To further break that amount down, experts in the field use what are called the Four Vs of Big Data: Volume, or the sheer amount of data in a set; Variety, or the different types of data in the set; Velocity, or the rate at which data is generated and processed; and Veracity, or how certain and complete the data is. These four factors come together to determine how useful a data set is to the business that owns it. In layman’s terms, it needs to be a lot of data of different kinds, available as soon as possible after it’s made, with enough information and context to be sorted and used to inform decisions.
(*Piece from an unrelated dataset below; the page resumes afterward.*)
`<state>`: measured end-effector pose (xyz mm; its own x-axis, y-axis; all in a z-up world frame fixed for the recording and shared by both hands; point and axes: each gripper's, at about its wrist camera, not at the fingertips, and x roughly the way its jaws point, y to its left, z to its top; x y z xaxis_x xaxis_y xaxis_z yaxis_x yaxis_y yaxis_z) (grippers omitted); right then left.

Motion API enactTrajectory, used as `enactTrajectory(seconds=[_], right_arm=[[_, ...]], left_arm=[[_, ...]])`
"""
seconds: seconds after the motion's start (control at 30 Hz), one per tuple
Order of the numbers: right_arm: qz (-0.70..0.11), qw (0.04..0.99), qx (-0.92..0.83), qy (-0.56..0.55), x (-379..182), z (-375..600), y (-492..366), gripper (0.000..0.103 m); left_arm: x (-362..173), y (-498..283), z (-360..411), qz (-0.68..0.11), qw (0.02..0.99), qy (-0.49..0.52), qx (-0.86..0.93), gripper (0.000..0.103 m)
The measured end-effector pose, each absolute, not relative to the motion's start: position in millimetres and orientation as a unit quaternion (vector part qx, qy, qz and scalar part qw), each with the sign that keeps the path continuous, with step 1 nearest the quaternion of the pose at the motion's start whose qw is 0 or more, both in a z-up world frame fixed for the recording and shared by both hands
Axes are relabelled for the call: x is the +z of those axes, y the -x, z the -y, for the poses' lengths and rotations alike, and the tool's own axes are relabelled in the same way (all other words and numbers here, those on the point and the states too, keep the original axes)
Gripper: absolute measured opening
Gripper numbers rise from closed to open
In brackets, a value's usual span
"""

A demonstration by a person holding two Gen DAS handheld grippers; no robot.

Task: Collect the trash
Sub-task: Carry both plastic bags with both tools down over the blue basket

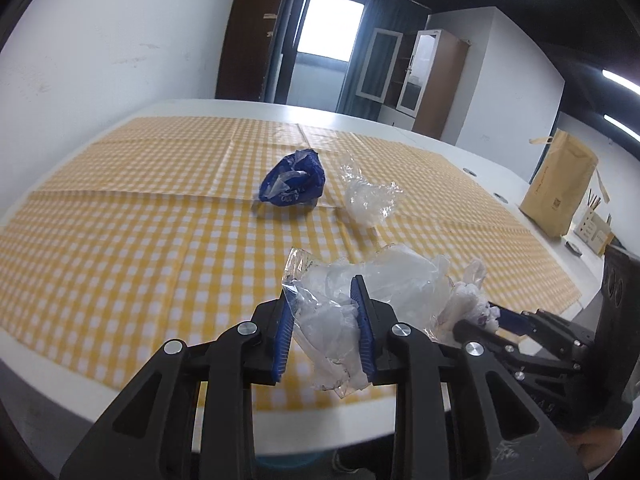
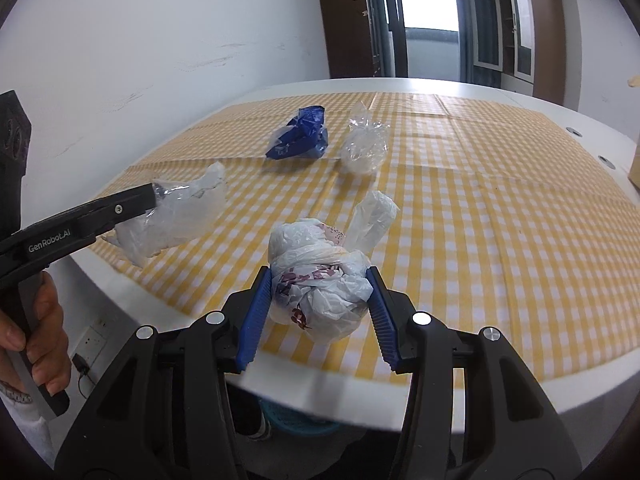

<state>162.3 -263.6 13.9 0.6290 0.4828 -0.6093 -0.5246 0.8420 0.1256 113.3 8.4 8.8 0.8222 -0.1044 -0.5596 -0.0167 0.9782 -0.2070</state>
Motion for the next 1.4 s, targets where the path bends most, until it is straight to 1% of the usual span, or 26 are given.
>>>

We still have some buzzwords, but much like data after the fourth V, they’re starting to make a little sense now with context!

That’s all well and good, but it leaves us with one big question: when a business has all this data gathered, analyzed and sorted, what do they do with it? Sure, informed insight and data-driven decisions sound nice, but what do they actually mean?

It’s actually fairly straightforward. Data scientists, with the help of powerful computers, pore over the information provided to help make decisions. For governments, that can mean looking at traffic or crime data to find patterns and improve the systems in place. For healthcare, it can help to determine which treatments are effective or fix problems with their payments systems. There are a million ways to use it in just about any field you can think of, and that’s with modern technology in a world where tech advances so quickly, our phones are outdated in a matter of months!

In short, “big” data is a pretty major understatement, and it has practically unlimited applications, because in every industry there are lots of decisions to be made at all levels, and all of those decisions will be better if the person making them has access to as much information as possible. When you put it that way, it’s a lot easier to see why the concept has taken tech by storm over the last couple of decades!